ACTION ITEM:
Copy all records precisely, apart from the pictures.

Start of ENTRIES PROVIDED

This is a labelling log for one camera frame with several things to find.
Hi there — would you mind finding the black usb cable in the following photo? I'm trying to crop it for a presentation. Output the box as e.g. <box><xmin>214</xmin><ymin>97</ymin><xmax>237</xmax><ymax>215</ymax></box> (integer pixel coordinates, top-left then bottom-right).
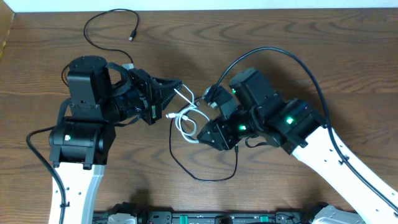
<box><xmin>169</xmin><ymin>96</ymin><xmax>239</xmax><ymax>182</ymax></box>
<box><xmin>61</xmin><ymin>8</ymin><xmax>140</xmax><ymax>88</ymax></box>

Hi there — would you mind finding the white usb cable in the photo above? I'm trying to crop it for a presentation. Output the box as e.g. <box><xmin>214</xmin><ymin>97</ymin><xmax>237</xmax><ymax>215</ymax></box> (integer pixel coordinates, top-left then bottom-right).
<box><xmin>165</xmin><ymin>83</ymin><xmax>212</xmax><ymax>144</ymax></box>

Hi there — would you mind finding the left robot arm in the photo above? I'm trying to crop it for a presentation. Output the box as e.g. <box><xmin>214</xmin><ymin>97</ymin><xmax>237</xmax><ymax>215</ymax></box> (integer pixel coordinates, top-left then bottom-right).
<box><xmin>49</xmin><ymin>55</ymin><xmax>183</xmax><ymax>223</ymax></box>

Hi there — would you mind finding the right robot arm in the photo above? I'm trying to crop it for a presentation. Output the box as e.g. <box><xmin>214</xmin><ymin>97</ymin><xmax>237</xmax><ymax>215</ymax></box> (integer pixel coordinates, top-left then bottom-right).
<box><xmin>197</xmin><ymin>68</ymin><xmax>397</xmax><ymax>223</ymax></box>

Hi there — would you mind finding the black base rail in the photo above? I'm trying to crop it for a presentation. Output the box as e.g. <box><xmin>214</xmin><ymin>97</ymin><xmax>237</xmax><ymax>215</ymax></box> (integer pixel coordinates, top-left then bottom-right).
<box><xmin>92</xmin><ymin>202</ymin><xmax>305</xmax><ymax>224</ymax></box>

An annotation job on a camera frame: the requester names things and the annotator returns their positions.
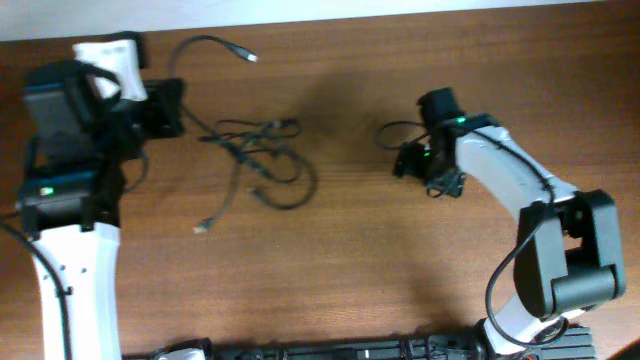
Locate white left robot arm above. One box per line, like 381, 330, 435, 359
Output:
17, 60, 185, 359

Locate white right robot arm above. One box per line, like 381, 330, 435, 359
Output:
393, 88, 626, 359

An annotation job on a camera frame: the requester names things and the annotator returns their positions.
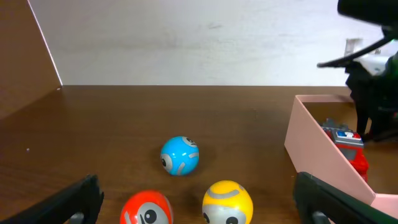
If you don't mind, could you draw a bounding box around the red toy ball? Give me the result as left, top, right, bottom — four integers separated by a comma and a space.
119, 190, 174, 224

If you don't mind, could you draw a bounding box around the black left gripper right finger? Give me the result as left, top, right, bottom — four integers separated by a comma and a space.
293, 172, 397, 224

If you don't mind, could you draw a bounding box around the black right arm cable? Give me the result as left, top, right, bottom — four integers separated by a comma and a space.
317, 36, 392, 69

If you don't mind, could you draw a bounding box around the blue toy ball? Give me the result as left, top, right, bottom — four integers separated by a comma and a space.
160, 136, 199, 176

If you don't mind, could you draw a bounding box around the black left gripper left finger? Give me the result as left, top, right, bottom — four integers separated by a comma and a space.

End of ENTRIES PROVIDED

THE ANSWER:
This is a labelling log for one camera frame with several things to find.
Hi there — would you mind finding the black usb cable in the following photo? I'm trying to crop it for a presentation. Output the box as e.g. <box><xmin>214</xmin><ymin>97</ymin><xmax>237</xmax><ymax>215</ymax></box> (integer pixel coordinates, top-left then bottom-right).
<box><xmin>169</xmin><ymin>96</ymin><xmax>239</xmax><ymax>182</ymax></box>
<box><xmin>61</xmin><ymin>8</ymin><xmax>140</xmax><ymax>88</ymax></box>

Hi there — would you mind finding the white usb cable in the photo above? I'm trying to crop it for a presentation. Output the box as e.g. <box><xmin>214</xmin><ymin>97</ymin><xmax>237</xmax><ymax>215</ymax></box> (integer pixel coordinates, top-left then bottom-right).
<box><xmin>165</xmin><ymin>83</ymin><xmax>212</xmax><ymax>144</ymax></box>

Hi there — would you mind finding the left robot arm in the photo above? I'm trying to crop it for a presentation. Output the box as e.g. <box><xmin>214</xmin><ymin>97</ymin><xmax>237</xmax><ymax>215</ymax></box> (integer pixel coordinates, top-left then bottom-right).
<box><xmin>49</xmin><ymin>55</ymin><xmax>183</xmax><ymax>223</ymax></box>

Hi there — would you mind finding the right robot arm in the photo above? I'm trying to crop it for a presentation. Output the box as e.g. <box><xmin>214</xmin><ymin>97</ymin><xmax>237</xmax><ymax>215</ymax></box> (integer pixel coordinates, top-left then bottom-right).
<box><xmin>197</xmin><ymin>68</ymin><xmax>397</xmax><ymax>223</ymax></box>

Hi there — would you mind finding the black base rail in the photo above? I'm trying to crop it for a presentation. Output the box as e.g. <box><xmin>214</xmin><ymin>97</ymin><xmax>237</xmax><ymax>215</ymax></box> (integer pixel coordinates, top-left then bottom-right).
<box><xmin>92</xmin><ymin>202</ymin><xmax>305</xmax><ymax>224</ymax></box>

An annotation job on a camera frame: the requester names things and the annotator returns their positions.
Locate white left robot arm above. One box per line, like 381, 330, 435, 359
Output:
17, 60, 185, 359

Locate white right robot arm above. One box per line, like 381, 330, 435, 359
Output:
393, 88, 626, 359

An annotation job on a camera frame: the requester names things and the annotator returns their positions.
If you don't mind, could you draw a bounding box around the red toy ball? Give me the result as left, top, right, bottom — four integers separated by a comma and a space.
119, 190, 174, 224

If you don't mind, could you draw a bounding box around the black left gripper right finger? Give me the result as left, top, right, bottom — four integers separated by a comma and a space.
293, 172, 397, 224

If you don't mind, could you draw a bounding box around the black right arm cable? Give me the result as left, top, right, bottom — four integers separated by a comma and a space.
317, 36, 392, 69

If you don't mind, could you draw a bounding box around the blue toy ball? Give me the result as left, top, right, bottom — four integers separated by a comma and a space.
160, 136, 199, 176

If you don't mind, could you draw a bounding box around the black left gripper left finger? Give me the result as left, top, right, bottom — four integers separated by a comma and a space.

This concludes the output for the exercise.